I would bet any amount of money the Ubuntu page is wrong.
“Hard real time” isn’t a vague descriptive phrase. It’s an actual concept used to describe ultra-strict time constraints where something not happening exactly when it needs to has severe consequences like an explosion or people dying. It’s used in stuff like nuclear power plants, avionics, etc.
Soft real time systems are those that have strict timing requirements, but missing a deadline isn’t too big a deal. Playing an MP3, for example, requires refilling the audio buffer before the old one is consumed, but it’s not the end of the world if it doesn’t happen.
It takes a whole lot of work to make a large hard real time system, and it just doesn’t make sense to put in the effort for a desktop system.
yess, well… Linux isnt just for desktops, even though this is one of its best uses
But Ubuntu is aimed squarely at the desktop.
If anybody is going to make a hard real time version of Linux, it’s probably not going to be them.
‘hard’ real time is not so well defined as you might imagine.
A truly deterministic implementation cannot have such niceties as processor cache, interrupts or file i/o as you cannot accurately predict their latencies.
A practical ‘hard’ real time system still has to allow for missed deadlines, or have some kind of priority assignment for real time threads.
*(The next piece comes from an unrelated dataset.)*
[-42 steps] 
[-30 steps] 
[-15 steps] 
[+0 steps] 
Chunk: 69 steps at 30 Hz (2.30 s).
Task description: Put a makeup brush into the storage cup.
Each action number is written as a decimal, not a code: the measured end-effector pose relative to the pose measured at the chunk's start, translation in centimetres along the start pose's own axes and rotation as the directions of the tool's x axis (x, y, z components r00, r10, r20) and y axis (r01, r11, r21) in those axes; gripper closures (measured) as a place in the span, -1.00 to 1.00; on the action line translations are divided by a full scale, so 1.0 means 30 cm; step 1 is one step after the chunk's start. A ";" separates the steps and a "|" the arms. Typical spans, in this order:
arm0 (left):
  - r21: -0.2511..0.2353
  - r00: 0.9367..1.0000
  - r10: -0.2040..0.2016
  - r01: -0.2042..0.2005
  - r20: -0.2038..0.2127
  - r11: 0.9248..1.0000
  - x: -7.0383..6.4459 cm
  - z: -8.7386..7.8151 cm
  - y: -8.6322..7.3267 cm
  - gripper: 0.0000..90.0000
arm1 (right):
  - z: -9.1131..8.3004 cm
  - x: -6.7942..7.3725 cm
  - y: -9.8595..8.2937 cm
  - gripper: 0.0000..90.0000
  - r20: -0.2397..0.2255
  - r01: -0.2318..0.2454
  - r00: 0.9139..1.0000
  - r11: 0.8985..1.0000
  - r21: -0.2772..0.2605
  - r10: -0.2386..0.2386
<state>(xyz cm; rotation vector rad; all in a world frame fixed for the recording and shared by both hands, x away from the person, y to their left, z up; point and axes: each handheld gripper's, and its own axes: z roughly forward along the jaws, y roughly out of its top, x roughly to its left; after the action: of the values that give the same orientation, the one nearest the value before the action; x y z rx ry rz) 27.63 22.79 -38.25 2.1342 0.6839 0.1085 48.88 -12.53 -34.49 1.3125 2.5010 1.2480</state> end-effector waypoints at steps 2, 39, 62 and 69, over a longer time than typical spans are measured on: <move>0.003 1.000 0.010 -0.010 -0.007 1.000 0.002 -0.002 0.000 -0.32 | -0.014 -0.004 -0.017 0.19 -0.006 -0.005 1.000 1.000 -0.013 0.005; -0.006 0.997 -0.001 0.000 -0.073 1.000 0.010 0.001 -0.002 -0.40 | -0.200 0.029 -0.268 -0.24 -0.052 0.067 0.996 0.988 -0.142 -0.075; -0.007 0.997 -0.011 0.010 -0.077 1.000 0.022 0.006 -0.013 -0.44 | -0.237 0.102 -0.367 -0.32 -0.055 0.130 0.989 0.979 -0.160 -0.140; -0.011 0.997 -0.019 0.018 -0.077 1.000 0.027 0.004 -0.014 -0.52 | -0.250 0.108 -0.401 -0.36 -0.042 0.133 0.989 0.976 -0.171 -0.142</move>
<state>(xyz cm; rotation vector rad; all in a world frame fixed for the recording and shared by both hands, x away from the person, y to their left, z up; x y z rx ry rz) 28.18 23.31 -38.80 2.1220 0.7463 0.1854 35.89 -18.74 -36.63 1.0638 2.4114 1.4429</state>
This opens up the possibility of priority inversion. (see Mars Rover Pathfinder.)
So there are always compromises and each implementation is specific. The Linux RT patches provide one implementation, with all the problems associated with running on commodity hardware, networking, file io etc. Whether it fits your needs is another matter.
> A truly deterministic implementation cannot have such niceties as
> processor cache, interrupts or file i/o as you cannot accurately predict
> their latencies.
That’s exactly what made me wonder how Linux could achieve determinism on unpredictable hardware. Or is this patchset only for predictable hardware?
> A practical ‘hard’ real time system still has to allow for missed
> deadlines
See Redeeman’s comment. “Really bad things” happen when a deadline is missed, so this is not an option. To be more exact, a hard real-time system can include soft real-time components as long as they don’t affect the deadlines of the “hard” part, so only the deadlines of the “soft” parts may be missed.
> or have some kind of priority assignment for real time threads.
Only if it doesn’t prevent – or actually helps – achieving the deadlines.
> The Linux RT patches provide one implementation, with all the
> problems associated with running on commodity hardware,
> networking, file io etc. Whether it fits your needs is another matter.
Sorry to say it, but this sounds like a lot of talk to avoid telling that it simply isn’t hard real-time.
These sorts of threads always get caught up in the “what is hard realtime” question, when the more interesting question is “When is hard realtime (vs soft realtime) really needed?”. When you get right down to it, hard realtime, far from desirable, is really a last resort, and should be avoided if possible, if performance is of any concern at all.
I’ve spent hours today with Mandriva 2008 ‘s 2.6.24-rt kernel, but I could not gain anything from it. Real-time audio is as far from Linux as Tokyo from Jerusalem! I know what I’m talking, since I’ve even recompiled the kernel (took 2 hours), but I cannot use the great Ardour in Mandriva.I have a good and fast PC. I don’t understand why they even are packing applications which shall not work? Ubuntu Studio is closer to the goal. But I’m only dreaming of 10 stereo tracks with latency less than 5ms.
I would recommend giving 64Studio a try. Probably tuned better than Mandrake/iva would be even with this real-time patch.
Sometimes the problem with latency is overly conservative IDE settings ( you may have to get familiar with hdparm to change this) or excessive CD-ROM drive polling.
There are some good docs floating around on this but might be quicker to take 64Studio for a spin.
http://www.64studio.com/
2 HOURS to recompile the kernel – wow, there’s now way it should take that long with recent hardware. I do remember when you could spend that much time at it but that was LONG ago !!!!
If it took 2 hours I seriously doubt your PC is fast and good.